> [EXERCISE OBJECTIVE]: Wherever a line below holds the word "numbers", copy that line.

> [GIVEN MATERIAL]:
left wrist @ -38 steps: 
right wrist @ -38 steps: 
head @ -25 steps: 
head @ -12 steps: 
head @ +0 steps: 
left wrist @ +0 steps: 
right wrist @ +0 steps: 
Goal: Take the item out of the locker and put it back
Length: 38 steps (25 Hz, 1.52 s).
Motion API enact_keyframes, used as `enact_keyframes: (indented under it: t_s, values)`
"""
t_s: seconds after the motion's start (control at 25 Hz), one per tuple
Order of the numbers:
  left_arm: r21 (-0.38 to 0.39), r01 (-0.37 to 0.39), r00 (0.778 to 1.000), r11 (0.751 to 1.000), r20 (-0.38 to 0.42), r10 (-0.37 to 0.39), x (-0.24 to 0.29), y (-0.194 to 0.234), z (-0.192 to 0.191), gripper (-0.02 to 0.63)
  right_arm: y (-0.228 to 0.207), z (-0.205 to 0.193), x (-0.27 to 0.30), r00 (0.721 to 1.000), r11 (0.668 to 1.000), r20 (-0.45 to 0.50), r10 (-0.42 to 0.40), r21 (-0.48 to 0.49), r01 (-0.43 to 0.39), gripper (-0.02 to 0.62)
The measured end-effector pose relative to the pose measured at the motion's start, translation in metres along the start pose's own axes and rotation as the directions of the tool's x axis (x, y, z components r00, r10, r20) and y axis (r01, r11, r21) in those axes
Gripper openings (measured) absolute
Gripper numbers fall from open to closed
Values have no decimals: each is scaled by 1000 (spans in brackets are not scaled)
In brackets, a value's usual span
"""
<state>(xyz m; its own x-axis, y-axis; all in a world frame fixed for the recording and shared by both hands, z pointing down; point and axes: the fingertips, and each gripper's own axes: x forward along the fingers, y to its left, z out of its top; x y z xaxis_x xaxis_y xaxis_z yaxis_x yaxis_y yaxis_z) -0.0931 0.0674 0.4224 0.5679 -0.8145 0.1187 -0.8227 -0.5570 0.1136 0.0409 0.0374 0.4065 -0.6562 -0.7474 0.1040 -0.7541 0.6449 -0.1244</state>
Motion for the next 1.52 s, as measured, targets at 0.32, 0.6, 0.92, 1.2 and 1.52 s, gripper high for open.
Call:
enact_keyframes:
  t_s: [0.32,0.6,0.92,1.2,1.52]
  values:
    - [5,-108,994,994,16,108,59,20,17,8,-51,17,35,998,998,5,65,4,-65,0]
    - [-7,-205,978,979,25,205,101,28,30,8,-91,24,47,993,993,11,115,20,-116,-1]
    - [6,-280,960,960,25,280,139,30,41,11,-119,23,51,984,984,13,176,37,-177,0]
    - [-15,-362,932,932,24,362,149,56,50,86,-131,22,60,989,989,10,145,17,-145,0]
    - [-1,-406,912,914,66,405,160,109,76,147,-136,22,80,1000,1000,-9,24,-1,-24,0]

> [RESPONSE TO THIS TASK]:
Order of the numbers:
Gripper numbers fall from open to closed

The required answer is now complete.